#### ABOUT THIS TASK:
Work out how many lines of the material below contain the word "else", then write that number alone.

#### PROVIDED MATERIAL:
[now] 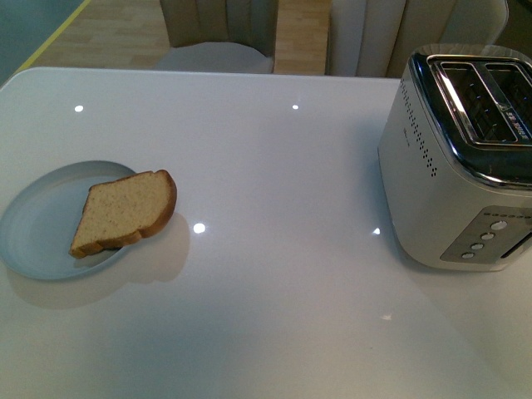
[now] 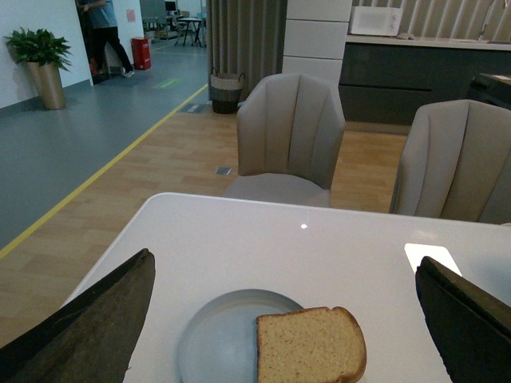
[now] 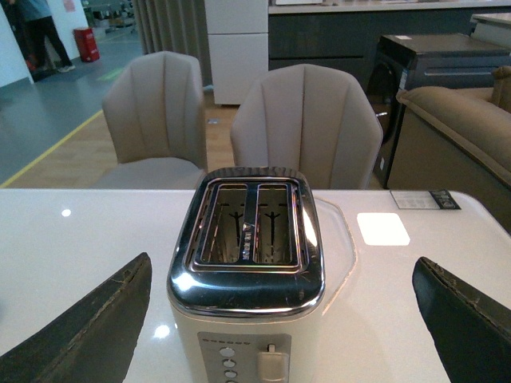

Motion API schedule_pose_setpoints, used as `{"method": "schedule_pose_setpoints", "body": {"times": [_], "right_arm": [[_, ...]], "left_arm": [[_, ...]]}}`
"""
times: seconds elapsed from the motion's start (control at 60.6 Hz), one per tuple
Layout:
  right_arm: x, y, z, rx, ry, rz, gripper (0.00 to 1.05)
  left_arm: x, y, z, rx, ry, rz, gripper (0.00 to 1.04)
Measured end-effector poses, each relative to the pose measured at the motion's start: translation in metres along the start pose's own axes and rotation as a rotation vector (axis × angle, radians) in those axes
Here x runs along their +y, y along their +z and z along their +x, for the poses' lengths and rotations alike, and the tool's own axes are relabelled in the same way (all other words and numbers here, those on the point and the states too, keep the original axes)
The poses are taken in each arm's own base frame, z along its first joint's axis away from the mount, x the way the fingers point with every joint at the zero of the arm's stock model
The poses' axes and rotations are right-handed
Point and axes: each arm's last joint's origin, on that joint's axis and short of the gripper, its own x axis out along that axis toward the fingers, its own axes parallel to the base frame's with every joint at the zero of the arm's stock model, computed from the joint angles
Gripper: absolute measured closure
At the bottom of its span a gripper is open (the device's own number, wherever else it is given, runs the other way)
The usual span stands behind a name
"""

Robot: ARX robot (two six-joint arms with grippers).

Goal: Left arm holds plate, right arm toasts bread

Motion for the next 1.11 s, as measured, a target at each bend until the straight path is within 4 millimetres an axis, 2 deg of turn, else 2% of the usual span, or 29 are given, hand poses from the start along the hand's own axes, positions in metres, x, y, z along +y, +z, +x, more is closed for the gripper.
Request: {"method": "schedule_pose_setpoints", "body": {"times": [0.561, 0.578, 0.644, 0.693, 0.743, 0.842, 0.99, 1.106], "right_arm": [[0.0, 0.0, 0.0, 0.0, 0.0, 0.0, 0.09], [0.0, 0.0, 0.0, 0.0, 0.0, 0.0, 0.09], [0.0, 0.0, 0.0, 0.0, 0.003, 0.0, 0.09], [0.0, 0.0, 0.0, 0.0, 0.001, 0.0, 0.09], [0.0, 0.0, 0.0, 0.0, 0.0, 0.0, 0.09], [0.0, 0.0, 0.0, 0.0, 0.0, 0.0, 0.09], [0.0, 0.0, 0.0, 0.0, 0.0, 0.0, 0.09], [0.0, 0.0, 0.0, 0.0, 0.0, 0.0, 0.09]], "left_arm": [[0.0, 0.0, 0.0, 0.001, -0.001, -0.001, 0.07], [0.0, -0.001, 0.0, 0.029, -0.026, -0.026, 0.07], [0.001, -0.002, 0.001, 0.367, -0.184, -0.318, 0.07], [0.002, -0.006, 0.003, 0.493, -0.194, -0.493, 0.07], [0.002, -0.009, 0.005, 0.543, -0.209, -0.567, 0.07], [0.005, -0.005, 0.017, 0.563, -0.217, -0.641, 0.07], [0.027, 0.003, 0.057, 0.543, -0.154, -0.642, 0.07], [0.048, -0.008, 0.093, 0.588, -0.08, -0.624, 0.07]]}}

#### EXERCISE ANSWER:
2